=== Section Start ===

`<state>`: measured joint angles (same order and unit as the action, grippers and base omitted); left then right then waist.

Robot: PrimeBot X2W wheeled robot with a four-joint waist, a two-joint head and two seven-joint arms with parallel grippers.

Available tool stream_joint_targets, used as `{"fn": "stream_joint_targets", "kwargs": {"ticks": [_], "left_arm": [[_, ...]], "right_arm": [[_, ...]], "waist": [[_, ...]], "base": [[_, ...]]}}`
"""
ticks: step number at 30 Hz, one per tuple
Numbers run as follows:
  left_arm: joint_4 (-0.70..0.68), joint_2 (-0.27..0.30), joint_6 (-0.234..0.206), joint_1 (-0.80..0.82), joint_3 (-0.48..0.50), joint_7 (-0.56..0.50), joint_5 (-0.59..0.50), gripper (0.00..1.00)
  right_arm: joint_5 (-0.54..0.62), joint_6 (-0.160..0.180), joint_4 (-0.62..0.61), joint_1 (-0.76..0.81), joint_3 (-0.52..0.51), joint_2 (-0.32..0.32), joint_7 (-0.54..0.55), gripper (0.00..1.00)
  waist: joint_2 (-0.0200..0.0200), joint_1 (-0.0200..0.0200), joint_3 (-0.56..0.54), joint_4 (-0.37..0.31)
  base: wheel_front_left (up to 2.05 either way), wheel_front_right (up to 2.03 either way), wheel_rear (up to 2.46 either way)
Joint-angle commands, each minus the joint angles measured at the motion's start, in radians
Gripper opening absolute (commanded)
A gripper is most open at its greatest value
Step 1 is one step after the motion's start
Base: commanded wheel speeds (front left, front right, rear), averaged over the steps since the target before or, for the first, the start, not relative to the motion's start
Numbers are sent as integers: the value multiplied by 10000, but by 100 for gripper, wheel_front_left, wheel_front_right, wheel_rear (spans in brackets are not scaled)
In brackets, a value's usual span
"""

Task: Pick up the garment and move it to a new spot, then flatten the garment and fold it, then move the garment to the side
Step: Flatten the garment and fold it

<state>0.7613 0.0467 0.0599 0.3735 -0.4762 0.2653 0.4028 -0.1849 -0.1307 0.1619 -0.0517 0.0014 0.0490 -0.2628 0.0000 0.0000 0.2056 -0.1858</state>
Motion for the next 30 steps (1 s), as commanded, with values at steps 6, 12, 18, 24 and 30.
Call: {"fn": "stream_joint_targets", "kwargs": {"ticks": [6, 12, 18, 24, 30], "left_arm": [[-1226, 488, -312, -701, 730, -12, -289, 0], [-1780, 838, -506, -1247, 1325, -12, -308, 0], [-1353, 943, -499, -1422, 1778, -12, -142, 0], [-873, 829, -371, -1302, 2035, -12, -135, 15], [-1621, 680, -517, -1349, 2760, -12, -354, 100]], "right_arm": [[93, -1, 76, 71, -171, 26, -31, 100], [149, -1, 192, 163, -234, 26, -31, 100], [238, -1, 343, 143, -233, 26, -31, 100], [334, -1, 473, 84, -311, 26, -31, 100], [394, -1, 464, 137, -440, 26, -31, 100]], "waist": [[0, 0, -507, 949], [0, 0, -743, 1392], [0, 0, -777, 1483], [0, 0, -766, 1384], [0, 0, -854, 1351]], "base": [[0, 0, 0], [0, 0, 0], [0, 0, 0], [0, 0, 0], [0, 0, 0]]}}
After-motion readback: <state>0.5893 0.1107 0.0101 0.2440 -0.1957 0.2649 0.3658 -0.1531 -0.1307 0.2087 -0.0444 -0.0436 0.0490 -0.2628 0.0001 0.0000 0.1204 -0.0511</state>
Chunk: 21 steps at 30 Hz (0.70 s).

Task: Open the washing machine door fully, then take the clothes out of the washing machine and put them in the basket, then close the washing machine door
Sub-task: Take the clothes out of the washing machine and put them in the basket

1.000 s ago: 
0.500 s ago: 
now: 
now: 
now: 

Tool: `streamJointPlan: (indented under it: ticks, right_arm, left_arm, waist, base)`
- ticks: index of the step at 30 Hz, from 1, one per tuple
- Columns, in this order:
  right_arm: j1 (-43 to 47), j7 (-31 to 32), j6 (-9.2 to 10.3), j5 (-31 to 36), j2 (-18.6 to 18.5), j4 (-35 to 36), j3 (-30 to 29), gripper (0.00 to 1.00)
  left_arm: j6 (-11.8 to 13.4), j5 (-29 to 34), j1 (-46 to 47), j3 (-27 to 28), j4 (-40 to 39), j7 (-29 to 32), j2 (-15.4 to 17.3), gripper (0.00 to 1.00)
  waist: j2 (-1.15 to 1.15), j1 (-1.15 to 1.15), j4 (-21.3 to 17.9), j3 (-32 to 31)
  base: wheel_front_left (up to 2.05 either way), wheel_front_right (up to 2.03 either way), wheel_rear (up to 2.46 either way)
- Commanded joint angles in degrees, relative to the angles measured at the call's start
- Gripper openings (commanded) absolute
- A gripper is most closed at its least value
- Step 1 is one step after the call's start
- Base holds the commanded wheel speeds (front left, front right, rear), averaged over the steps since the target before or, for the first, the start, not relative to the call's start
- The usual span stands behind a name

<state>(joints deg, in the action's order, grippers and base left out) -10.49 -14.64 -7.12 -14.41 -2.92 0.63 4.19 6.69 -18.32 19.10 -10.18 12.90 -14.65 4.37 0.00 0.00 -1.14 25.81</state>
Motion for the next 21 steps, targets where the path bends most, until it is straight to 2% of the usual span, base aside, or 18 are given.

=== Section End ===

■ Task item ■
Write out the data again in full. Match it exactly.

■ Response area ■
`<state>`: measured joint angles (same order and unit as the action, grippers and base omitted); left then right then waist.

Robot: PrimeBot X2W wheeled robot with a four-joint waist, a two-joint head and two seven-joint arms with parallel grippers.

Available tool stream_joint_targets, used as `{"fn": "stream_joint_targets", "kwargs": {"ticks": [_], "left_arm": [[_, ...]], "right_arm": [[_, ...]], "waist": [[_, ...]], "base": [[_, ...]]}}`
"""
ticks: step number at 30 Hz, one per tuple
Numbers run as follows:
  left_arm: joint_4 (-0.70..0.68), joint_2 (-0.27..0.30), joint_6 (-0.234..0.206), joint_1 (-0.80..0.82), joint_3 (-0.48..0.50), joint_7 (-0.56..0.50), joint_5 (-0.59..0.50), gripper (0.00..1.00)
  right_arm: joint_5 (-0.54..0.62), joint_6 (-0.160..0.180), joint_4 (-0.62..0.61), joint_1 (-0.76..0.81), joint_3 (-0.52..0.51), joint_2 (-0.32..0.32), joint_7 (-0.54..0.55), gripper (0.00..1.00)
  waist: joint_2 (-0.0200..0.0200), joint_1 (-0.0200..0.0200), joint_3 (-0.56..0.54), joint_4 (-0.37..0.31)
  base: wheel_front_left (up to 2.05 either way), wheel_front_right (up to 2.03 either way), wheel_rear (up to 2.46 either way)
Joint-angle commands, each minus the joint angles measured at the motion's start, in radians
Gripper opening absolute (commanded)
A gripper is most open at its greatest value
Step 1 is one step after the motion's start
Base: commanded wheel speeds (front left, front right, rear), averaged over the steps since the target before or, for the first, the start, not relative to the motion's start
Numbers are sent as integers: the value multiplied by 10000, but by 100 for gripper, wheel_front_left, wheel_front_right, wheel_rear (spans in brackets are not scaled)
In brackets, a value's usual span
"""

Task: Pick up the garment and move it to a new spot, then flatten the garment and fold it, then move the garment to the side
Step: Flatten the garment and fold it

<state>0.7613 0.0467 0.0599 0.3735 -0.4762 0.2653 0.4028 -0.1849 -0.1307 0.1619 -0.0517 0.0014 0.0490 -0.2628 0.0000 0.0000 0.2056 -0.1858</state>
Motion for the next 30 steps (1 s), as commanded, with values at steps 6, 12, 18, 24 and 30.
Call: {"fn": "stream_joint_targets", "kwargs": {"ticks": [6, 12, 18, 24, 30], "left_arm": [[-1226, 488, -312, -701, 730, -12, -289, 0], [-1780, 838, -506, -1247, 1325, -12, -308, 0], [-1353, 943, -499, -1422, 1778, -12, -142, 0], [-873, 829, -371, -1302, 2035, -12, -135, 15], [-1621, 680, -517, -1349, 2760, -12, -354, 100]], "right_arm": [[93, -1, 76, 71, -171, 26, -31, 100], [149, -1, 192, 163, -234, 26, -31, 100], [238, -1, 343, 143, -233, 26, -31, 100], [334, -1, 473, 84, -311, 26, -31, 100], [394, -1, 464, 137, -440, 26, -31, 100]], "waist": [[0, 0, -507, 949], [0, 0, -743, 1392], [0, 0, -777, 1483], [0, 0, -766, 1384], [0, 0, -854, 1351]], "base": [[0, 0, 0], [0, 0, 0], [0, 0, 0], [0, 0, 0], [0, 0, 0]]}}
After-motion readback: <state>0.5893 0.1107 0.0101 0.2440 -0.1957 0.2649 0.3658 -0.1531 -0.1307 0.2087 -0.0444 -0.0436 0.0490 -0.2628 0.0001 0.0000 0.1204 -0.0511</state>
Chunk: 21 steps at 30 Hz (0.70 s).

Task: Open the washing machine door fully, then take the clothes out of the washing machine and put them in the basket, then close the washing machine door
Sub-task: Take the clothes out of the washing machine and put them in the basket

1.000 s ago: 
0.500 s ago: 
now: 
now: 
now: 

Tool: `streamJointPlan: (indented under it: ticks, right_arm, left_arm, waist, base)`
- ticks: index of the step at 30 Hz, from 1, one per tuple
- Columns, in this order:
  right_arm: j1 (-43 to 47), j7 (-31 to 32), j6 (-9.2 to 10.3), j5 (-31 to 36), j2 (-18.6 to 18.5), j4 (-35 to 36), j3 (-30 to 29), gripper (0.00 to 1.00)
  left_arm: j6 (-11.8 to 13.4), j5 (-29 to 34), j1 (-46 to 47), j3 (-27 to 28), j4 (-40 to 39), j7 (-29 to 32), j2 (-15.4 to 17.3), gripper (0.00 to 1.00)
  waist: j2 (-1.15 to 1.15), j1 (-1.15 to 1.15), j4 (-21.3 to 17.9), j3 (-32 to 31)
  base: wheel_front_left (up to 2.05 either way), wheel_front_right (up to 2.03 either way), wheel_rear (up to 2.46 either way)
- Commanded joint angles in degrees, relative to the angles measured at the call's start
- Gripper openings (commanded) absolute
- A gripper is most closed at its least value
- Step 1 is one step after the call's start
- Base holds the commanded wheel speeds (front left, front right, rear), averaged over the steps since the target before or, for the first, the start, not relative to the call's start
- The usual span stands behind a name

<state>(joints deg, in the action's order, grippers and base left out) -10.49 -14.64 -7.12 -14.41 -2.92 0.63 4.19 6.69 -18.32 19.10 -10.18 12.90 -14.65 4.37 0.00 0.00 -1.14 25.81</state>
Motion for the next 21 steps, targets where the path bends most, until it is straight to 2% of the usual span, base aside, or 18 are given.

There is nothing more to the answer.